Please repeat the listing exactly, starting at its first line and stopping after the line that contains "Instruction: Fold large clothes".

Material provided:
===

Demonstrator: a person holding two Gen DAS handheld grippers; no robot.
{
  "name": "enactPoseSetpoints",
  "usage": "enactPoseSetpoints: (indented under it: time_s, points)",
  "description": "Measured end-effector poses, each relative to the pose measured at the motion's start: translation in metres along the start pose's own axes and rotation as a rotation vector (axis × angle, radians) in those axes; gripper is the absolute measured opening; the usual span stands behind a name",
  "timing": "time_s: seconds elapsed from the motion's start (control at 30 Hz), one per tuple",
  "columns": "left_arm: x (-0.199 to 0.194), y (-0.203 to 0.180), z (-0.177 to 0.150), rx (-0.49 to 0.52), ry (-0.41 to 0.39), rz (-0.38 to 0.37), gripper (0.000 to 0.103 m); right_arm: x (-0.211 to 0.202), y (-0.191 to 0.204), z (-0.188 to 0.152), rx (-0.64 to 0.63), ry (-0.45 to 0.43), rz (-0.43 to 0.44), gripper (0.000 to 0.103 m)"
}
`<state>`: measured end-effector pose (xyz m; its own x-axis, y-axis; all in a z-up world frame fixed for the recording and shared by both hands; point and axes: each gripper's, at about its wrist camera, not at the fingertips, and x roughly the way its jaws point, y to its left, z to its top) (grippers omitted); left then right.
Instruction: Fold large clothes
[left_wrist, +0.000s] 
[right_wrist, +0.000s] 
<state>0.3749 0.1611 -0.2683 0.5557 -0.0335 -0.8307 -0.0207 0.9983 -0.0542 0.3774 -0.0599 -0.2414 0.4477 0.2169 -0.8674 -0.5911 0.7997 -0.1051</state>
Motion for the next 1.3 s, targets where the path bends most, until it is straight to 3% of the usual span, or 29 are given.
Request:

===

Your response:
Demonstrator: a person holding two Gen DAS handheld grippers; no robot.
{
  "name": "enactPoseSetpoints",
  "usage": "enactPoseSetpoints: (indented under it: time_s, points)",
  "description": "Measured end-effector poses, each relative to the pose measured at the motion's start: translation in metres along the start pose's own axes and rotation as a rotation vector (axis × angle, radians) in those axes; gripper is the absolute measured opening; the usual span stands behind a name",
  "timing": "time_s: seconds elapsed from the motion's start (control at 30 Hz), one per tuple",
  "columns": "left_arm: x (-0.199 to 0.194), y (-0.203 to 0.180), z (-0.177 to 0.150), rx (-0.49 to 0.52), ry (-0.41 to 0.39), rz (-0.38 to 0.37), gripper (0.000 to 0.103 m); right_arm: x (-0.211 to 0.202), y (-0.191 to 0.204), z (-0.188 to 0.152), rx (-0.64 to 0.63), ry (-0.45 to 0.43), rz (-0.43 to 0.44), gripper (0.000 to 0.103 m)"
}
`<state>`: measured end-effector pose (xyz m; its own x-axis, y-axis; all in a z-up world frame fixed for the recording and shared by both hands; point and axes: each gripper's, at about its wrist camera, not at the fingertips, and x roughly the way its jaws point, y to its left, z to its top) (grippers omitted); left then right.
Instruction: Fold large clothes

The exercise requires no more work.